Work task: Without changing a single character, write out every record below.

[Start of Attachment]

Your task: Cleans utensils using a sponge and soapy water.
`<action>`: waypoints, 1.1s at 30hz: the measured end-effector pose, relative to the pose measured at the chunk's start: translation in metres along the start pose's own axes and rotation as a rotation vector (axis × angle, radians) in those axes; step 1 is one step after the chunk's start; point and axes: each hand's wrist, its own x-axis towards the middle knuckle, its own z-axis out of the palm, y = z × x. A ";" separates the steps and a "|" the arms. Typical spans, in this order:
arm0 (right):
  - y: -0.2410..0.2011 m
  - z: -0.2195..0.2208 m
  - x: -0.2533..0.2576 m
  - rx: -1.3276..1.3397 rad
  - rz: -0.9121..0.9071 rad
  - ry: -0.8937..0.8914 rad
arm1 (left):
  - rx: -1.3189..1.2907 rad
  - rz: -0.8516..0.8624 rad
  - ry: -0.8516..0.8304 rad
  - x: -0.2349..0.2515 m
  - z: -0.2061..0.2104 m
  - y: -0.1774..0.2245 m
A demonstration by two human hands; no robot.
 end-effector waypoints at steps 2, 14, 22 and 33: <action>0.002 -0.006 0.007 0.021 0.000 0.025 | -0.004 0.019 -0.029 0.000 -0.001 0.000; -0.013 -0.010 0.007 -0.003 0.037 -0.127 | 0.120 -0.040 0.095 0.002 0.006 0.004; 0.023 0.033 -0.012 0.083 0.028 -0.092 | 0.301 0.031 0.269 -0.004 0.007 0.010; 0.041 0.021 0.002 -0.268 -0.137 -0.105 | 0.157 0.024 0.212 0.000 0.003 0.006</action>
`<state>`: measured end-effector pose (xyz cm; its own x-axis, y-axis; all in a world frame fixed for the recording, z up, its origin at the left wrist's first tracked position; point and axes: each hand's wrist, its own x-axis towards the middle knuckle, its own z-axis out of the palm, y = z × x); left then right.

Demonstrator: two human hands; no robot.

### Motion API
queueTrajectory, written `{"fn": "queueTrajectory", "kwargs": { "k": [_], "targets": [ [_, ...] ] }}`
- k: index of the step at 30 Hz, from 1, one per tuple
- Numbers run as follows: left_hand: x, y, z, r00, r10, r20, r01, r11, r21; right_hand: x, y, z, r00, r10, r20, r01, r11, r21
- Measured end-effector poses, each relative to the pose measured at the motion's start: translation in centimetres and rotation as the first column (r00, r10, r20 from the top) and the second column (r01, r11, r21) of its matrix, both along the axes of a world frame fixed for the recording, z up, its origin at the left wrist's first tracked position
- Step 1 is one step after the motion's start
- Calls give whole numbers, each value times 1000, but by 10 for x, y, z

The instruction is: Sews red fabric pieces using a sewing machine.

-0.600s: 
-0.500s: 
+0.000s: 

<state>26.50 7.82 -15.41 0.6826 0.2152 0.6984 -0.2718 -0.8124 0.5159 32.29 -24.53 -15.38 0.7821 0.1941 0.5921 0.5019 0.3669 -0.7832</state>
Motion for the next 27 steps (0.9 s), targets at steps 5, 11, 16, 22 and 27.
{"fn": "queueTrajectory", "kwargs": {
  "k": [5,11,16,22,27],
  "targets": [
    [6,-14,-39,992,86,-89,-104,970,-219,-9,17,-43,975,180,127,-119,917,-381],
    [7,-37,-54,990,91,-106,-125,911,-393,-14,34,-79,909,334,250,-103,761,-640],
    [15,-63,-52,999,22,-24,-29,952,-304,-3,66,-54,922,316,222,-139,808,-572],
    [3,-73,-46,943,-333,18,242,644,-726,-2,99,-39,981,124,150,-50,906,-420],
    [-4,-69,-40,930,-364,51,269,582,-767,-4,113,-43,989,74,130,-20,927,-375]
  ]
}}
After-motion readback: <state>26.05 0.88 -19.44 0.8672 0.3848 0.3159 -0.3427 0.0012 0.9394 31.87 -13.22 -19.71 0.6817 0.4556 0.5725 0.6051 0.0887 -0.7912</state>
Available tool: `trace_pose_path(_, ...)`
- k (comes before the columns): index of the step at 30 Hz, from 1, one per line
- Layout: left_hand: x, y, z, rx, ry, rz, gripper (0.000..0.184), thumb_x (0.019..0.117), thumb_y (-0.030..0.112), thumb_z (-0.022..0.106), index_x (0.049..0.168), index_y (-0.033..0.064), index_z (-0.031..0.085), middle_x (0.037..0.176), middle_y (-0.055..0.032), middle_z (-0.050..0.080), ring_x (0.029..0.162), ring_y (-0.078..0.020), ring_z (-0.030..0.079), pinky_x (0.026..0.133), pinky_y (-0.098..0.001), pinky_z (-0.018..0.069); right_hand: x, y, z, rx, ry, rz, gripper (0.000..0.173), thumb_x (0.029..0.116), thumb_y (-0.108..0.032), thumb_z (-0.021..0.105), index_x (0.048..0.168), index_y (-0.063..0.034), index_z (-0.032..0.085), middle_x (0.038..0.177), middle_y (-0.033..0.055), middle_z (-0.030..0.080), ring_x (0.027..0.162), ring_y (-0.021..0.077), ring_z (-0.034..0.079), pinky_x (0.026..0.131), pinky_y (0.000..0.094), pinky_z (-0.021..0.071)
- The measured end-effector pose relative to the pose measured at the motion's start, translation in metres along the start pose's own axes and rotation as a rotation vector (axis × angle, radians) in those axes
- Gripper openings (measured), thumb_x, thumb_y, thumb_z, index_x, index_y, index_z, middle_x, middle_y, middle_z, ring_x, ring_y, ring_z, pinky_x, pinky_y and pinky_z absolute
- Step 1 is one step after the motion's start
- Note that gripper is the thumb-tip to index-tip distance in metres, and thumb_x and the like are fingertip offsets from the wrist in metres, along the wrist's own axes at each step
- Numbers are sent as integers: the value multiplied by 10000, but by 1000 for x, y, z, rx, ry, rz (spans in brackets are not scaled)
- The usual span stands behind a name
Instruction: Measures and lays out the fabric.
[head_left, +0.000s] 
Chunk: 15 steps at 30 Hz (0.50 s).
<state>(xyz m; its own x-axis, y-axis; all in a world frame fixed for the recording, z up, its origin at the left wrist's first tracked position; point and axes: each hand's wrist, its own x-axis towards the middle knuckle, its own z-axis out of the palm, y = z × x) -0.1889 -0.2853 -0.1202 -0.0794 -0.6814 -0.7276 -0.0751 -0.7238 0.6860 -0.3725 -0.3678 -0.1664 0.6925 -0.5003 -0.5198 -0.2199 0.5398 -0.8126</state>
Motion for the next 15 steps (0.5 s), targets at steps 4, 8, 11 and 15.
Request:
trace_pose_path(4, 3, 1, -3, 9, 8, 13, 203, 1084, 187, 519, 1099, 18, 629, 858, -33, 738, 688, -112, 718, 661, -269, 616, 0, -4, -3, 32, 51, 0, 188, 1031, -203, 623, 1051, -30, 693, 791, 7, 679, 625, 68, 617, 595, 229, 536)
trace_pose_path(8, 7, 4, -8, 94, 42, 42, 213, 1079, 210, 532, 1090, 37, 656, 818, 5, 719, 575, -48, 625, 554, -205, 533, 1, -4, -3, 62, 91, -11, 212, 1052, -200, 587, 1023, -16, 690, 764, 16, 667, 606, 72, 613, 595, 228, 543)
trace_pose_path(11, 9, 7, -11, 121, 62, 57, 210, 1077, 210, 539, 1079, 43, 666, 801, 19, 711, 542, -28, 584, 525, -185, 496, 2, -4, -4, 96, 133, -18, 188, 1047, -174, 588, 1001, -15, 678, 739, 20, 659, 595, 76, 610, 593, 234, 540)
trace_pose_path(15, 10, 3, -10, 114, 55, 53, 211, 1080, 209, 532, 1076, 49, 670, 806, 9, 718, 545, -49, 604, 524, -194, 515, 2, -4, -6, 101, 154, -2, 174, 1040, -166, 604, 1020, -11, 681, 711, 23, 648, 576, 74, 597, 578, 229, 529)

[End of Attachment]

Reply to the task:
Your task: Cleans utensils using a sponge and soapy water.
`<action>`: waypoints, 1.1s at 30hz: the measured end-effector pose, relative to the pose measured at the chunk's start: translation in metres along the start pose's own axes and rotation as a rotation vector (axis × angle, radians) in those axes; step 1 is one step after the chunk's start; point and axes: each hand's wrist, its own x-axis towards the middle knuckle, its own z-axis out of the palm, y = z × x. A ";" separates the steps and a "|" the arms. Typical spans, in this order:
arm0 (right):
  - y: -0.2410..0.2011 m
  - z: -0.2195..0.2208 m
  - x: -0.2533..0.2576 m
  - rx: -1.3276..1.3397 rad
  - rz: -0.9121..0.9071 rad
  - ry: -0.8937..0.8914 rad
arm1 (left):
  - rx: -1.3189..1.2907 rad
  - rz: -0.8516..0.8624 rad
  - ry: -0.8516..0.8304 rad
  - x: -0.2349..0.2515 m
  - z: -0.2061..0.2104 m
  - y: -0.1774..0.2245 m
A demonstration by two human hands; no robot.
 end-effector waypoints at steps 2, 14, 22 and 33: <action>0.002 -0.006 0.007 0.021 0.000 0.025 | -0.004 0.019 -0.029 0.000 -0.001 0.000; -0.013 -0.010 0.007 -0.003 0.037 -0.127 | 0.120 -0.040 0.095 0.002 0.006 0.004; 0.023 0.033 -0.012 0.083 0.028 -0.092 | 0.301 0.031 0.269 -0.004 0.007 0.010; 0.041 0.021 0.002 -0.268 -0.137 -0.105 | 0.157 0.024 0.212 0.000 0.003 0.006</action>
`<state>`: measured end-effector pose (xyz cm; its own x-axis, y-axis; all in a world frame fixed for the recording, z up, its origin at the left wrist's first tracked position; point and axes: each hand's wrist, its own x-axis towards the middle knuckle, its own z-axis out of the palm, y = z × x); left then right.

Demonstrator: two human hands; no robot.

### Motion API
queueTrajectory, written `{"fn": "queueTrajectory", "kwargs": { "k": [_], "targets": [ [_, ...] ] }}`
- k: index of the step at 30 Hz, from 1, one per tuple
- Numbers run as follows: left_hand: x, y, z, r00, r10, r20, r01, r11, r21; right_hand: x, y, z, r00, r10, r20, r01, r11, r21
- Measured end-effector poses, each relative to the pose measured at the motion's start: translation in centimetres and rotation as the first column (r00, r10, r20 from the top) and the second column (r01, r11, r21) of its matrix, both along the axes of a world frame fixed for the recording, z up, its origin at the left wrist's first tracked position
- Step 1 is one step after the motion's start
- Calls give whole numbers, each value times 1000, but by 10 for x, y, z

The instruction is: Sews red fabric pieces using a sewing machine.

-0.600s: 
-0.500s: 
+0.000s: 

<state>26.50 7.82 -15.41 0.6826 0.2152 0.6984 -0.2718 -0.8124 0.5159 32.29 -24.53 -15.38 0.7821 0.1941 0.5921 0.5019 0.3669 -0.7832</state>
Motion for the next 27 steps (0.9 s), targets at steps 5, 11, 16, 22 and 27.
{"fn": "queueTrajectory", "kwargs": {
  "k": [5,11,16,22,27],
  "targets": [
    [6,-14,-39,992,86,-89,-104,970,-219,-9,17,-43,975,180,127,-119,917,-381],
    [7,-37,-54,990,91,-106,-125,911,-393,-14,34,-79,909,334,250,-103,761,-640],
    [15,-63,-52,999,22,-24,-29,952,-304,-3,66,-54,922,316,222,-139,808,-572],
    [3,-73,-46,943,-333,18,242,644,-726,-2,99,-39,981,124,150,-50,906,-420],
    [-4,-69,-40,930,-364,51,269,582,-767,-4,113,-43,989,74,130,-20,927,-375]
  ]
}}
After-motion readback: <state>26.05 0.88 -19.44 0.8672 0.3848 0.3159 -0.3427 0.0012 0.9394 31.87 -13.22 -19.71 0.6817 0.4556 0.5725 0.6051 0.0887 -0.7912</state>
Available tool: `trace_pose_path(_, ...)`
- k (comes before the columns): index of the step at 30 Hz, from 1, one per line
- Layout: left_hand: x, y, z, rx, ry, rz, gripper (0.000..0.184), thumb_x (0.019..0.117), thumb_y (-0.030..0.112), thumb_z (-0.022..0.106), index_x (0.049..0.168), index_y (-0.033..0.064), index_z (-0.031..0.085), middle_x (0.037..0.176), middle_y (-0.055..0.032), middle_z (-0.050..0.080), ring_x (0.029..0.162), ring_y (-0.078..0.020), ring_z (-0.030..0.079), pinky_x (0.026..0.133), pinky_y (-0.098..0.001), pinky_z (-0.018..0.069); right_hand: x, y, z, rx, ry, rz, gripper (0.000..0.173), thumb_x (0.029..0.116), thumb_y (-0.108..0.032), thumb_z (-0.021..0.105), index_x (0.048..0.168), index_y (-0.063..0.034), index_z (-0.032..0.085), middle_x (0.038..0.177), middle_y (-0.033..0.055), middle_z (-0.030..0.080), ring_x (0.027..0.162), ring_y (-0.021..0.077), ring_z (-0.034..0.079), pinky_x (0.026..0.131), pinky_y (0.000..0.094), pinky_z (-0.021..0.071)
- The measured end-effector pose relative to the pose measured at the motion's start, translation in metres along the start pose's own axes and rotation as a rotation vector (axis × angle, radians) in those axes
- Gripper openings (measured), thumb_x, thumb_y, thumb_z, index_x, index_y, index_z, middle_x, middle_y, middle_z, ring_x, ring_y, ring_z, pinky_x, pinky_y and pinky_z absolute
- Step 1 is one step after the motion's start
- Note that gripper is the thumb-tip to index-tip distance in metres, and thumb_x and the like are fingertip offsets from the wrist in metres, along the wrist's own axes at each step
- Numbers are sent as integers: the value multiplied by 10000, but by 1000 for x, y, z, rx, ry, rz (spans in brackets are not scaled)
- The usual span stands behind a name
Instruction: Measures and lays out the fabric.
[head_left, +0.000s] 
Chunk: 15 steps at 30 Hz (0.50 s).
<state>(xyz m; its own x-axis, y-axis; all in a world frame fixed for the recording, z up, its origin at the left wrist's first tracked position; point and axes: each hand's wrist, its own x-axis towards the middle knuckle, its own z-axis out of the palm, y = z × x) -0.1889 -0.2853 -0.1202 -0.0794 -0.6814 -0.7276 -0.0751 -0.7238 0.6860 -0.3725 -0.3678 -0.1664 0.6925 -0.5003 -0.5198 -0.2199 0.5398 -0.8126</state>
Motion for the next 15 steps (0.5 s), targets at steps 4, 8, 11 and 15.
Request:
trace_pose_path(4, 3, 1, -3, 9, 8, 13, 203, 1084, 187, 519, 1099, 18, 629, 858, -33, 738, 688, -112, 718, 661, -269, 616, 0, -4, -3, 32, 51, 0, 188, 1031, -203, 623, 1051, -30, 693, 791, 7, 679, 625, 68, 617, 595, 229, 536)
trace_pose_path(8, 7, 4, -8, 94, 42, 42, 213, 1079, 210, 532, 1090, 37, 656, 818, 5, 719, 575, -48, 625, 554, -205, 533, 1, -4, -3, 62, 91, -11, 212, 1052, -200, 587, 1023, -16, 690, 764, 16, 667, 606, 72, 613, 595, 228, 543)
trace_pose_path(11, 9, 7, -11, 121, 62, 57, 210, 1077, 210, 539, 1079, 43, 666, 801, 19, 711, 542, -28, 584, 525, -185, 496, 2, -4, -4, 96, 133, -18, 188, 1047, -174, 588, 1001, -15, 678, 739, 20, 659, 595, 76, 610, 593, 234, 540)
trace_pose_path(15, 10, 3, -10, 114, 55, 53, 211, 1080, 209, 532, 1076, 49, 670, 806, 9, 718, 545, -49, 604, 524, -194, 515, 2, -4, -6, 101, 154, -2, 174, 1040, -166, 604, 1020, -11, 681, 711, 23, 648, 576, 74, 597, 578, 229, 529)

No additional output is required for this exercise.